Si Philippe Tesson fut un homme de lettres total, à la carrière majoritairement tournée autour des livres, il n'a lui même signé que peu d'ouvrages. Il a été l'auteur, ces dernières années, d'un certain nombre de préfaces, et avait signé par le passé De Gaulle 1er : la révolution manquée (Albin Michel, 1965), Où est passée l’autorité ? (Nil éditions, 2000) avec l’éditorialisteLaurent Joffrin ou encore Au cœur de 68 avec Bruno Barbey (Editions du pacifique, 2018), initialement publié dans Combat.

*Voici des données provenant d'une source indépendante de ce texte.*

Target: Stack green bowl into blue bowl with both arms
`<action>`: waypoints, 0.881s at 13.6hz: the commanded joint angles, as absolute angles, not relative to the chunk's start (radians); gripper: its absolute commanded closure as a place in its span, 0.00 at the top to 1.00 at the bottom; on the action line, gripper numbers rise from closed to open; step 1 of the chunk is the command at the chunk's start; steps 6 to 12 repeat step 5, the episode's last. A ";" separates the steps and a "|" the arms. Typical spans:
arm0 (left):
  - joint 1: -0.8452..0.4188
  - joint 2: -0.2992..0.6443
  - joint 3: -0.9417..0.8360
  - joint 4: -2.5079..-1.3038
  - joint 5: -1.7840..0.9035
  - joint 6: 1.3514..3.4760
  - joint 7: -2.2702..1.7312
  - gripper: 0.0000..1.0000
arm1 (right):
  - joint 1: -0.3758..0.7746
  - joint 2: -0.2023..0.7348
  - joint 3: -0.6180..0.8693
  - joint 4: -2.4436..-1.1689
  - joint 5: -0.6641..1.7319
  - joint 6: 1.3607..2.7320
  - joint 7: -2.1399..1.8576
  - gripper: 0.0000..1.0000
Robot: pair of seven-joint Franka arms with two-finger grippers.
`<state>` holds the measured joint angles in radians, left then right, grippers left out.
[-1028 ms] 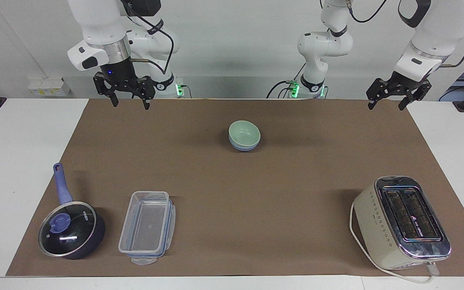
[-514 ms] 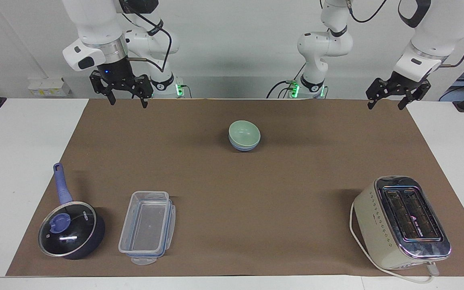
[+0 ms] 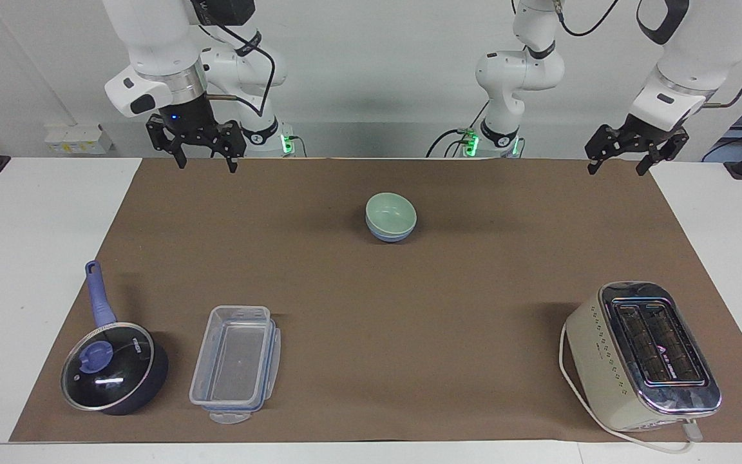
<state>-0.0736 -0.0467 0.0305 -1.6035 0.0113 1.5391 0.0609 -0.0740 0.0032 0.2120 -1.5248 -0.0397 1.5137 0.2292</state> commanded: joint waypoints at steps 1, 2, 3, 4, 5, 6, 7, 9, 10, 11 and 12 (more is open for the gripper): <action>-0.074 -0.072 0.031 -1.626 0.021 1.532 0.052 1.00 | -0.109 -0.041 0.219 -1.585 0.000 1.546 0.207 1.00; -0.074 -0.072 0.031 -1.626 0.021 1.532 0.052 1.00 | -0.109 -0.041 0.219 -1.588 0.000 1.546 0.210 1.00; -0.074 -0.072 0.031 -1.626 0.021 1.532 0.052 1.00 | -0.109 -0.043 0.219 -1.588 0.000 1.546 0.210 1.00; -0.074 -0.072 0.031 -1.626 0.021 1.532 0.054 1.00 | -0.109 -0.043 0.219 -1.588 0.000 1.546 0.212 1.00; -0.074 -0.072 0.031 -1.628 0.021 1.532 0.054 1.00 | -0.109 -0.043 0.219 -1.588 0.000 1.546 0.209 1.00; -0.074 -0.072 0.031 -1.628 0.021 1.532 0.054 1.00 | -0.109 -0.043 0.219 -1.588 0.000 1.546 0.209 1.00; -0.074 -0.072 0.031 -1.628 0.021 1.532 0.054 1.00 | -0.109 -0.043 0.219 -1.588 0.000 1.546 0.209 1.00; -0.074 -0.072 0.031 -1.628 0.021 1.532 0.054 1.00 | -0.109 -0.043 0.219 -1.588 0.000 1.546 0.209 1.00; -0.074 -0.072 0.031 -1.628 0.021 1.532 0.054 1.00 | -0.109 -0.043 0.219 -1.588 0.000 1.546 0.209 1.00; -0.074 -0.072 0.031 -1.628 0.021 1.532 0.054 1.00 | -0.109 -0.043 0.219 -1.588 0.000 1.546 0.209 1.00; -0.074 -0.072 0.031 -1.628 0.021 1.532 0.054 1.00 | -0.109 -0.043 0.219 -1.588 0.000 1.546 0.209 1.00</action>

Côté théâtre, cet amateur de piano dirigeait avec sa fille Stéphanie le Théâtre de Poche-Montparnasse depuis 2013 et avait racheté une librairie, ainsi que deux maisons d'édition - Quatre vents et L'Avant-scène théâtre - la dernière disposant également d'une revue bimensuelle du même nom, qu'il dirigeait.
Il avait par ailleurs été animateur d'une émission sur France 3 ("Ah! quels titres"), chroniqueur sur Paris Première ou encore directeur de l'hebdomadaire Les Nouvelles Littéraires (1975). Il avait rejoint le jury du prix Interallié en 1993, prix qu'il présidait toujours.
Avec ses deux autres enfants (la journaliste Daphné et l'écrivain voyageur Sylvain), il se ressourçait dans la maison familiale en bord de Seine, comme le raconte avec humour le prix Interallié 2022, Philibert Humm dans Roman fleuve.